Vision Statement

NWAC’s vision is that 2SLGBTQQIA people are guaranteed the same opportunity for freedom, peace and security as any other citizen of our country. We strive to achieve an environment where 2SLGBTQQIA people have their unique challenges recognized, enjoy obstacle free access to all supports and services, and feel that they can live safely and comfortably wherever they reside.

Landscape Image

Summary

As an organization that applies a gender-based, culturally-relevant, and intersectional lens to its research, policy development, and advocacy, NWAC recognizes that Indigenous 2SLGBTQQIA people are impacted by systemic discrimination. This discrimination is rooted in colonialism and racism.

Prior to colonization, Indigenous communities held distinct understandings of gender roles and sexuality. An example of this is Two-Spirit people. As coined by Myra Laramee in 1990, “Two-Spirit” is a translation of the Anishinaabemowin term niizh manidoowag, meaning literally “two spirits”. With colonization, though, came mainstream teachings of gender, sex, and sexual orientation binaries: that you can only be male/female, masculine/feminine, heterosexual/homosexual and nothing exists in between. These understandings, which dictate which gender identities are normal and which are not, has led to the marginalization of Indigenous 2SLGBTQQIA individuals both within their communities and in mainstream society. 

While this discrimination is rooted in colonialism and racism, it is further compounded and upheld by patriarchy and heteronormativity.

Sadly, there is a significant lack of data on these issues, but we do know that Indigenous 2SLGBTQQIA individuals face disproportionate levels of violence and additional obstacles to accessing basic services such as health care, housing and employment.   

In 2015, 70% of transgender youth in Canada (aged 14-25) reported sexual harassment, and 25% reported having been raped in the last year.1 Because Indigenous 2SLGBTQQIA youth have multiple marginalized intersecting identities, they are impacted even further by this violence.  

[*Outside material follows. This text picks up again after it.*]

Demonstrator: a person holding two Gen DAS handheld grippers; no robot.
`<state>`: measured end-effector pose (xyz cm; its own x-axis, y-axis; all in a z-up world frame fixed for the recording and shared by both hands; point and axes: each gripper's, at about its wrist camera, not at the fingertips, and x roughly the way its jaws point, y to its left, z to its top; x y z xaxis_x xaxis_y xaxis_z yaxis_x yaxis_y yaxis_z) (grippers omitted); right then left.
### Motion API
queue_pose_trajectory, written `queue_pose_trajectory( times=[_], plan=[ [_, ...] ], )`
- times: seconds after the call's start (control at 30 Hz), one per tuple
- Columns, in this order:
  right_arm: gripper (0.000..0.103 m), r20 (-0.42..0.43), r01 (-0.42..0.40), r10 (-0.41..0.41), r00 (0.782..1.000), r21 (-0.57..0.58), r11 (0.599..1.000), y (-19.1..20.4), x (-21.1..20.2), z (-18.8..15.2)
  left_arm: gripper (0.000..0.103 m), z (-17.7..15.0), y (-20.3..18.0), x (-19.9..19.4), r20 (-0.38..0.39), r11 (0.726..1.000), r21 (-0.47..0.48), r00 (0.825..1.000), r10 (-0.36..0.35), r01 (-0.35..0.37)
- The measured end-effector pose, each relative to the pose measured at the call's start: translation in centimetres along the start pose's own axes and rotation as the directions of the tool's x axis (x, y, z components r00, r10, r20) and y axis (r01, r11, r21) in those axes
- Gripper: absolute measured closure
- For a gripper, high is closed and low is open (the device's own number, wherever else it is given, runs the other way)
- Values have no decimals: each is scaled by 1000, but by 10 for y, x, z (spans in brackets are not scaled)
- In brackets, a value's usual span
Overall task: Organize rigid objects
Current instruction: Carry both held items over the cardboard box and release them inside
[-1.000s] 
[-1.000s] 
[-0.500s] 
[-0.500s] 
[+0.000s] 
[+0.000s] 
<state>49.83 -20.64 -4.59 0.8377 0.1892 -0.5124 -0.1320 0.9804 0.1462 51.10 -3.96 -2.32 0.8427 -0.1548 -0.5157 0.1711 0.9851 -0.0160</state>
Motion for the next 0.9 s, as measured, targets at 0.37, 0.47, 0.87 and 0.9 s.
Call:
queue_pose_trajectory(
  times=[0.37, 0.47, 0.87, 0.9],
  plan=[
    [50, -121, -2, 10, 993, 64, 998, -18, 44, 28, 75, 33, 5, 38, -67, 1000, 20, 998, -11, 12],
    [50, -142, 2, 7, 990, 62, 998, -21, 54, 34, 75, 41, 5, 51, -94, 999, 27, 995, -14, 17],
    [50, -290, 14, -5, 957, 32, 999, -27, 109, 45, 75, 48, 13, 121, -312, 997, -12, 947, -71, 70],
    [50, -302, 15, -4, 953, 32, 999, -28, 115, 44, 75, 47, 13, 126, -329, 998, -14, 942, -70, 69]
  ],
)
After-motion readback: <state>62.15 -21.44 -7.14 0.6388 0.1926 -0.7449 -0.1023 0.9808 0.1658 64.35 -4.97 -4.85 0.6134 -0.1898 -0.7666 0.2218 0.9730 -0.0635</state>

In Ontario, First Nations, Inuit and Métis participants in the 2010 Trans PULSE project 2 reported “high levels” of poverty (47%) and of homelessness or underhousing (34%), and were more likely to have to move due to being trans (67%). The same study also found that 61% indicated having at least one unmet health care need in the past year, and 73% had experienced violence due to their gender identity and/or expression.

NWAC is in the midst of an engagement strategy with 2SLGBTQQIA Indigenous women and gender diverse people in order to transform our organization and all of our subsequent work. Moving forward, we will create safe spaces for those women to voice their needs and perspectives to inform policy development with a focus on not retraumatizing or revictimizing.

Recommendations

1. Engage with communities through a culture and gender-based lens to address and end the systemic violence that impacts Indigenous 2SLGBTQQIA people, and their families and communities.  

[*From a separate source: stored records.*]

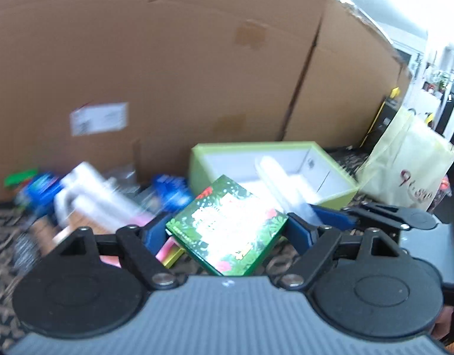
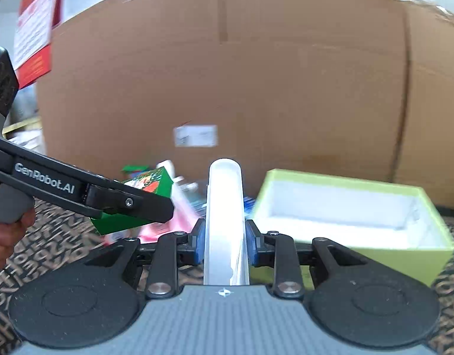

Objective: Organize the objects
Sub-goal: 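Carry both items over the light-green box and open both tools to drop them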

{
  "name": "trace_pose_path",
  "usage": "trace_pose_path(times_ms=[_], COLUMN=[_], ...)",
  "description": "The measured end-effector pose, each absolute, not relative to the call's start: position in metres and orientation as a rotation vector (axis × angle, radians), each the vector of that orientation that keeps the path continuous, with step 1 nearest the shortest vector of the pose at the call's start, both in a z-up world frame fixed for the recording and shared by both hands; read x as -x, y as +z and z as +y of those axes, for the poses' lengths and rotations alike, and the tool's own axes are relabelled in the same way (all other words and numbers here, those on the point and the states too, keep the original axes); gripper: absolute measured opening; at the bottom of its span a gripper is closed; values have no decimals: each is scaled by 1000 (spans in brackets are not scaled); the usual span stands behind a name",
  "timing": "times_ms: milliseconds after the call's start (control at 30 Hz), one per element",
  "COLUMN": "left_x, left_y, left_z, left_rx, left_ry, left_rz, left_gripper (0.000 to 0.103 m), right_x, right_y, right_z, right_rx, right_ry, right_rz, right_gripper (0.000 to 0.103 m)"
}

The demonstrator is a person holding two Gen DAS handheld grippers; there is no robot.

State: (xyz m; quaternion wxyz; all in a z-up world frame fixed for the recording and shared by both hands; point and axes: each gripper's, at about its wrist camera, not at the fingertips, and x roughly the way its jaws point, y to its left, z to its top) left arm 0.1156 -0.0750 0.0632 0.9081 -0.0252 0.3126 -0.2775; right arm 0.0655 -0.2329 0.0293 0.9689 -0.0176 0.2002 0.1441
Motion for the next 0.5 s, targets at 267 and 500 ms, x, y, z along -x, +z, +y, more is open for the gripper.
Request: trace_pose_path(times_ms=[267,500], left_x=[-187,-227], left_y=[59,23], left_z=[-149,-192], left_rx=[101,18], left_ry=[-617,-595], left_rz=[665,681], left_gripper=[83,83], right_x=[-146,-203], right_y=[39,13], right_z=[-283,-300], right_rx=[116,180], right_ry=[151,141], right_rz=[439,566], right_gripper=[31,31])
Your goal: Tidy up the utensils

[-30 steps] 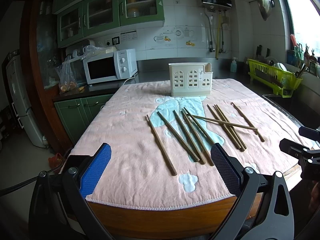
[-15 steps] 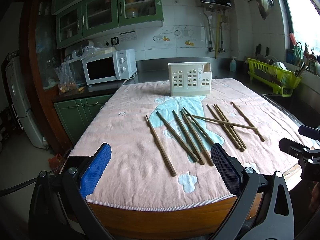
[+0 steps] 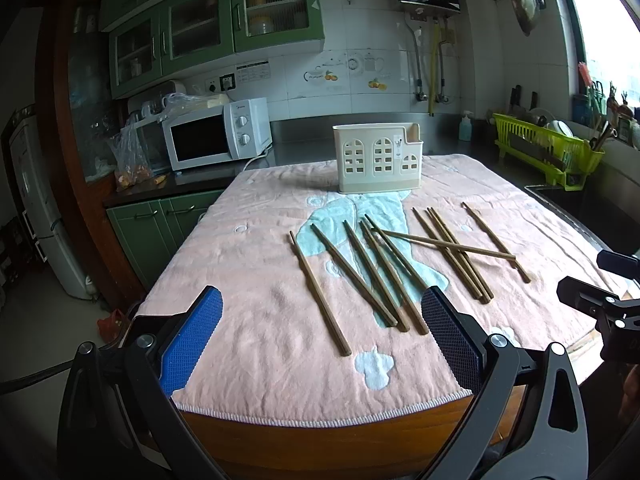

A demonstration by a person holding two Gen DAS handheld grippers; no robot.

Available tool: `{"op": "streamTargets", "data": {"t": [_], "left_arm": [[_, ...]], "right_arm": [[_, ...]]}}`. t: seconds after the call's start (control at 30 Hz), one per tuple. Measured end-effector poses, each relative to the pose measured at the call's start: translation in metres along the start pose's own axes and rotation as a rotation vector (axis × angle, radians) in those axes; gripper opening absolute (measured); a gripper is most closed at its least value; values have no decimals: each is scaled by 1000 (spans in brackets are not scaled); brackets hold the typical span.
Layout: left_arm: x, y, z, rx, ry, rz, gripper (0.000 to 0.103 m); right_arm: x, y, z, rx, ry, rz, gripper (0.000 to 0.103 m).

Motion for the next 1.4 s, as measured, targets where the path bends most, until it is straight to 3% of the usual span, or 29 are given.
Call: {"op": "streamTargets", "data": {"t": [1.4], "left_arm": [[18,-9,-49,-9,53,-13,98]], "right_arm": [[11,-25,-37,0,38,29,97]]}}
Point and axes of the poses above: each gripper's, at about its wrist camera, not at the fingertips, and z roughly against the way its jaws point, y to its left, x to its top, the point moved 5 cm from there along -z, roughly the way its jaws point, and after that the axes turned 5 degrees about x, right-handed, at the moved point
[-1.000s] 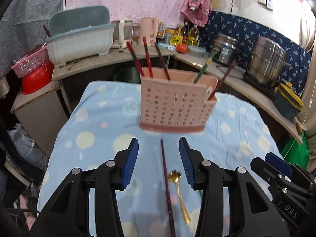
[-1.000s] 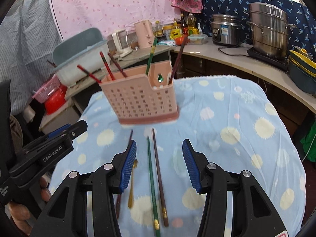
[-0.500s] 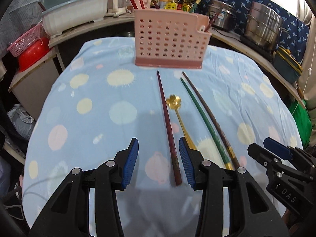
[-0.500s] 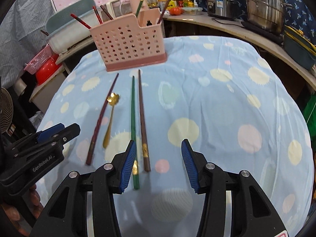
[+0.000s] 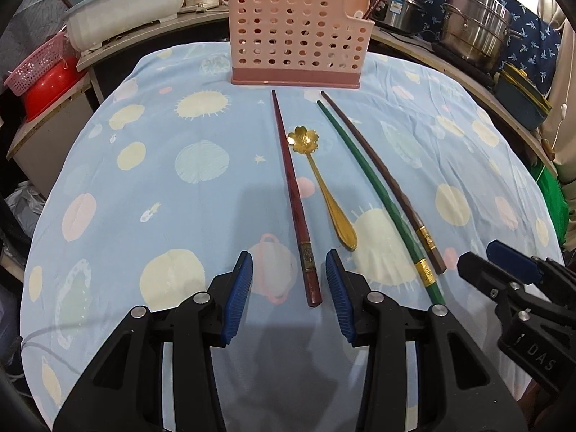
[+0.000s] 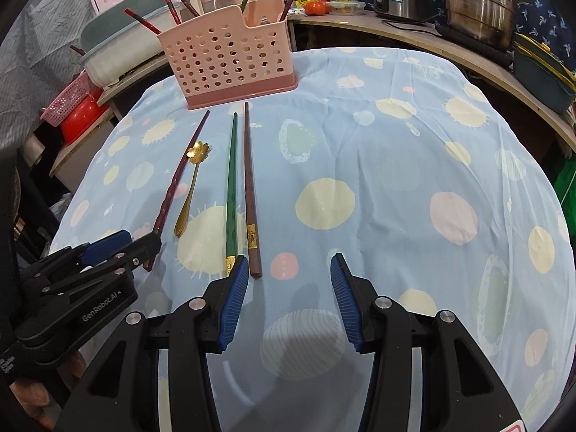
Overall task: Organize utensils
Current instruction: 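Grasp a dark red chopstick with the left tool while the right tool grasps a brown chopstick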
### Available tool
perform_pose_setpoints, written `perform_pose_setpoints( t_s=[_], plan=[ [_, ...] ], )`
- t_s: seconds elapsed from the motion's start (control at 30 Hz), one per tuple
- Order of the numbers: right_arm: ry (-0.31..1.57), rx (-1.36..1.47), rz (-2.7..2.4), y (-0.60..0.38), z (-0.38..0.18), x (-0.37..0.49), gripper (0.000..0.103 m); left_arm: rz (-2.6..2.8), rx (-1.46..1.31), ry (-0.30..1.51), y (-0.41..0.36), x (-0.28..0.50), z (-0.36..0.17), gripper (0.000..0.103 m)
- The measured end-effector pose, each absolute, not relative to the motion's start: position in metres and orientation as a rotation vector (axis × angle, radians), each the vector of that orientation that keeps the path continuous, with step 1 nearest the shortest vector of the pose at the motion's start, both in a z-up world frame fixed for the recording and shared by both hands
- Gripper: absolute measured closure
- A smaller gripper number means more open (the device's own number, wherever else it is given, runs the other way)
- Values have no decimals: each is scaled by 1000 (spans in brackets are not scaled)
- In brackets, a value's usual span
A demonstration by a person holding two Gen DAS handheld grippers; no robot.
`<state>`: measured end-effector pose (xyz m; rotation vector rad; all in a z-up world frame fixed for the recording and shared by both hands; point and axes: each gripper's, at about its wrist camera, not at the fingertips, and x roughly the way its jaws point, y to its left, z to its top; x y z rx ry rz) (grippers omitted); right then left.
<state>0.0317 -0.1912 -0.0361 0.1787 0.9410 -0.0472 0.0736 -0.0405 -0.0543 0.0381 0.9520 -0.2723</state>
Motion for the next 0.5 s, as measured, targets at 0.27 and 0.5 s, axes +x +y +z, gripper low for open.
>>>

2. Provide Indigenous 2SLGBTQQIA people with the option and opportunity of removing themselves from abusive relationships and situations through community and network support.

3. Enhance, promote and foster the social, economic, cultural and political wellbeing of Indigenous 2SLGBTQQIA people.

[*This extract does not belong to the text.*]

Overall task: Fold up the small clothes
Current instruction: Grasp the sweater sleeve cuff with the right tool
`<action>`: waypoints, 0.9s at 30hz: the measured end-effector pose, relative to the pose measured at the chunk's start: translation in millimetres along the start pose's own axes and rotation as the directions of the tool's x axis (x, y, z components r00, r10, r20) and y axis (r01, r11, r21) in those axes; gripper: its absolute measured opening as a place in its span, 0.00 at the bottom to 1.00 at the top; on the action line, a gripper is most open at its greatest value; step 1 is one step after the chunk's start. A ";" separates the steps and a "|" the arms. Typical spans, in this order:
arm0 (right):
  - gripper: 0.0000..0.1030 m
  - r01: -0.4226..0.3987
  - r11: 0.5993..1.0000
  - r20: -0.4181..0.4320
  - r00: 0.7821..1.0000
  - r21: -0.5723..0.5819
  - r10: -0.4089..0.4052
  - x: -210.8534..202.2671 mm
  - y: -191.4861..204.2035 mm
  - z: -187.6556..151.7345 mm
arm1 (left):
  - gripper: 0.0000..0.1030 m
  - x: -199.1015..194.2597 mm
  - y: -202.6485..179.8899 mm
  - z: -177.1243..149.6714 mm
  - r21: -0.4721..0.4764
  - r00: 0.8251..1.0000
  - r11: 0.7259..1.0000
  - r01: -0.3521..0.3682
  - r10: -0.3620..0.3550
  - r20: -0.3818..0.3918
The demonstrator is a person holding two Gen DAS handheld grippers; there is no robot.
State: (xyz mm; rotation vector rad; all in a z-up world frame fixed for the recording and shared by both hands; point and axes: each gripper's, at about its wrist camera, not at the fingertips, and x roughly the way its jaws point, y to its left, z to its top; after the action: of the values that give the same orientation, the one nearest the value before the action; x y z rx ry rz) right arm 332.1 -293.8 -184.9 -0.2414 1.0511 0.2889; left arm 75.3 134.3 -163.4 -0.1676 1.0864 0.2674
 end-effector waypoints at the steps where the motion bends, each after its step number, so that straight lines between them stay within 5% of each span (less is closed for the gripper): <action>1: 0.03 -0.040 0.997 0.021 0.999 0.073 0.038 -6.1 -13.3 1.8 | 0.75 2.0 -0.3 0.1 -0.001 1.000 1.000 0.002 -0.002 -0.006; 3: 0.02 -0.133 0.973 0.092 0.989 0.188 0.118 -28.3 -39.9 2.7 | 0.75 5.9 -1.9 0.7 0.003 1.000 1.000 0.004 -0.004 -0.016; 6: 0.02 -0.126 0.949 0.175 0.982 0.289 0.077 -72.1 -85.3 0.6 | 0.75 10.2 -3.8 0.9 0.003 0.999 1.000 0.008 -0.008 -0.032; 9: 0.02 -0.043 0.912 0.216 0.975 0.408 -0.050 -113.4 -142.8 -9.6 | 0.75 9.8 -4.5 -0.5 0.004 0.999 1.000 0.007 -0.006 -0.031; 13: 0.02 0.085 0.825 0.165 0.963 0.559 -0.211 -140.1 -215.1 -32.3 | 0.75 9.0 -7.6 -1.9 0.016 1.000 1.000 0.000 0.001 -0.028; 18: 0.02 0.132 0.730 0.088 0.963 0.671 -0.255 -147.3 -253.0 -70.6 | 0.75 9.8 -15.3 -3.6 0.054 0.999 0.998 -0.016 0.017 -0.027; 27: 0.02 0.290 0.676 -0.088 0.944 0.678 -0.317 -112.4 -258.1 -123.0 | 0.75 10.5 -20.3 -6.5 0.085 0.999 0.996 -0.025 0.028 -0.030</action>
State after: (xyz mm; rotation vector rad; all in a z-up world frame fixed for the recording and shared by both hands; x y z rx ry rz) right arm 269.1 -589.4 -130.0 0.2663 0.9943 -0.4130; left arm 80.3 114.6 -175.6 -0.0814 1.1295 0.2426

  1. WAVAW Rape Crisis Centre, “WAVAW’s New Inclusion Project” (2017), para. 2. Retrieved online <http://www.wavaw.ca/wavaws-new-inclusion-project/>
  2. Ayden Scheim et al. “Barriers to well-being for Aboriginal gender-diverse people: Results from the Trans PULSE Project in Ontario, Canada” Ethnicity and Inequalities in Health and Social Care (Vol. 6 No. 4, 2013) at pg. 108.